New student center threatens trees honoring victims

Four crabapple trees stand at the University of Wisconsin-Eau Claire commemorating the Kent State students killed May 4, 1970. In 2003, one of them died and a new one was planted in its place (above). The university is considering taking them down to buil

Credit: DKS Editors

When four Kent State students were killed in 1970, a university in Wisconsin planted four trees to commemorate them.

But the University of Wisconsin-Eau Claire will likely tear them down soon to build a new student center.

“There’s really no other option unless we start buying up city property, which I don’t see us being able to do,” said Marty Wood, UWEC English professor and dean of the College of Arts and Sciences.

Wood is one of a group of faculty, alumni and staff who are working with university administrators to find a way to keep some sort of Kent State memorial on their campus.

As for selecting the site of the student center, no one has much of a choice. The campus is divided by a river, and it’s cramped by forested areas and a steep rock face.

“The building sites are limited, and this is a substantial building – 5,600 square feet,” said Mike Rindo, communications director for UWEC. “So we’re placing it in the green space that is currently behind the existing student center.”

The building won’t go on top of the four crabapple trees, Rindo said, but they’d be in the construction zone. They have to come down.

When they went up, it was May 8, 1970, four days after Ohio National Guardsmen shot 13 students at Kent State, killing four.

Students at then Wisconsin State University-Eau Claire had been holding peaceful anti-war demonstrations in the week leading up to May 4. When Allison Krause, Jeffrey Miller, Sandra Scheuer and William Schroeder died, Wisconsin students boycotted classes.

“I think anybody who was involved at that time, particularly in the anti-war movement, felt a connection to it,” said Dan Lyksett, of the (Eau Claire, Wisc.) Leader-Telegram, who began at UWEC in the fall of 1970. “The deaths were a national event.”

Students marched to the Federal Building in Eau Claire. They had protests and sit-ins, all peaceful, according to a report from the Leader-Telegram.

After that week of demonstrating, the students wanted to commemorate the Kent State shootings and the week of non-violent protest, so they planted the trees and placed a plaque among them, which read:

“These trees – symbols of life and peace – are planted this day, May 8, 1970, in memory of Allison Krause, Jeffrey Miller, Sandra Scheuer and William Schroeder, students at Kent State University in Ohio who were killed on May 4, 1970.”

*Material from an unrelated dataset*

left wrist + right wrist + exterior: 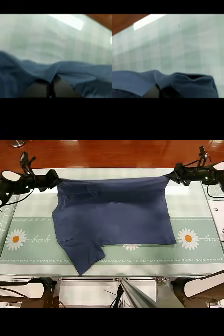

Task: Fold the shirts.

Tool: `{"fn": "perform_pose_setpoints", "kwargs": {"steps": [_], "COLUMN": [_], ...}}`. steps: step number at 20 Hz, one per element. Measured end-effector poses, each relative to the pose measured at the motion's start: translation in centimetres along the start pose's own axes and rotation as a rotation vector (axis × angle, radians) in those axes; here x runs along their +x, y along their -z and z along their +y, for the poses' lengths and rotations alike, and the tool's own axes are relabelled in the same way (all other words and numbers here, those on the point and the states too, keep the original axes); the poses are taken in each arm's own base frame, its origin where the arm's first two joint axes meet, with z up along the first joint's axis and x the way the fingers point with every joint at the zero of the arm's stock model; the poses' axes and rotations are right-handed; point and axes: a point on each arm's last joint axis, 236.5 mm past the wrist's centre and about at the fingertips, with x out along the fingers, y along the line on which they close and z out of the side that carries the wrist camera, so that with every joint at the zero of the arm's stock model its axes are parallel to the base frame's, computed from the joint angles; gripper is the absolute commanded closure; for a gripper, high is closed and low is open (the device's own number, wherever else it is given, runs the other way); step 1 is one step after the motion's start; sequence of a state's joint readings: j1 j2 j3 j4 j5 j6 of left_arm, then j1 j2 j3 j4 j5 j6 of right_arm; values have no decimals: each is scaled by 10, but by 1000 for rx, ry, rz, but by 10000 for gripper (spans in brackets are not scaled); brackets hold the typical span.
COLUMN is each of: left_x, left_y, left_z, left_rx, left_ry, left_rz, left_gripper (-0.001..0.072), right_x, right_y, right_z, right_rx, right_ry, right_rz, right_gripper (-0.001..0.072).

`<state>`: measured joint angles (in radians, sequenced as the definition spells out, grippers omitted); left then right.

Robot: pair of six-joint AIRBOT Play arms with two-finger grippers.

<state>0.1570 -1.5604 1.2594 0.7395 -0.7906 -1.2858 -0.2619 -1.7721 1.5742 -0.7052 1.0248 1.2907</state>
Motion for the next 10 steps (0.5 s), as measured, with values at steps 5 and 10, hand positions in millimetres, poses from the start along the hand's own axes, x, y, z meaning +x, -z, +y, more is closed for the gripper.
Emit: {"fn": "perform_pose_setpoints", "kwargs": {"steps": [5,10], "left_x": [-15,-14], "left_y": [78,135], "left_z": [23,47], "left_rx": [78,70], "left_ry": [-15,-56], "left_rz": [329,485], "left_gripper": [685,550], "right_x": [-11,-13], "right_y": [57,96], "right_z": [-42,-75], "right_rx": [-22,16], "right_ry": [126,212], "right_rz": [241,362], "right_gripper": [689,648]}}
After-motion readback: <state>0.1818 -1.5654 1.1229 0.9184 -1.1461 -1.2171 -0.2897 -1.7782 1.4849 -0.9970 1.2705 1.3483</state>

“The people who established the memorial thought that trees would be suitable,” Wood said. “Because they picked flowering crabapples and because, in this part of the country, those tend to flower in early May, you could often sit there on May 4 surrounded by four crabapple trees in full blossom.”

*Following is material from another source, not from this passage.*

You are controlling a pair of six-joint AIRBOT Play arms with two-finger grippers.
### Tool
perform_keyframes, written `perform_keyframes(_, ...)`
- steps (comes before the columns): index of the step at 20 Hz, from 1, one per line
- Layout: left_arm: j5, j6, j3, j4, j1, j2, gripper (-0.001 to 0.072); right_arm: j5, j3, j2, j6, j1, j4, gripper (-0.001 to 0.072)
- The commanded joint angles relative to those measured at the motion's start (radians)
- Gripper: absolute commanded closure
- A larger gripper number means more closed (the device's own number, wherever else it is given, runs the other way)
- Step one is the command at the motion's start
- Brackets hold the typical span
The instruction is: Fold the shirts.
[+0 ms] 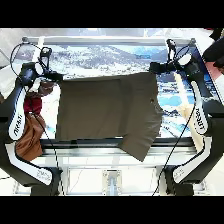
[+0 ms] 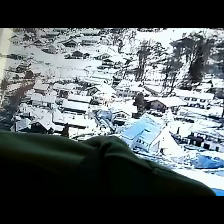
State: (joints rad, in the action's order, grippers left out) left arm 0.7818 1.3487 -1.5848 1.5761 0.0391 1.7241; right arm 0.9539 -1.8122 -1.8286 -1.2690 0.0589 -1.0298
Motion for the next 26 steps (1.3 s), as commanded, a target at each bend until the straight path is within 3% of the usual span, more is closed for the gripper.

But there’s another notable characteristic of flowering crabapples: Their lifespan is about 40 years.

In 2003, one of them died, and UWEC had a rededication ceremony and planted a replacement.

“Since then, though, it’s become obvious that the other three trees are dying,” Wood said.

So Wood and others began considering options to commemorate the Kent State shootings other than trees. They wanted something permanent. Now the university is forcing their hand with plans to build a new student center.

“Our original student center was built in 1959, and it’s had a couple major additions through the years,” Rindo said. “But it’s really reached the end of its useful life in terms of being able to serve the needs of a modern student body.”

So far, UWEC has been working with Wood and others who had been involved to decide what to do with the memorial.

There’s not a consensus yet, but the university and the alumni group seem to agree that trees might not be the best idea.

“I’m not going to be opposed to any kind of re-imagining of the Kent State memorial,” Wood said, “as long as the name ‘Kent State’ and the names of those four students and what their involvement was doesn’t just disappear from our campus.”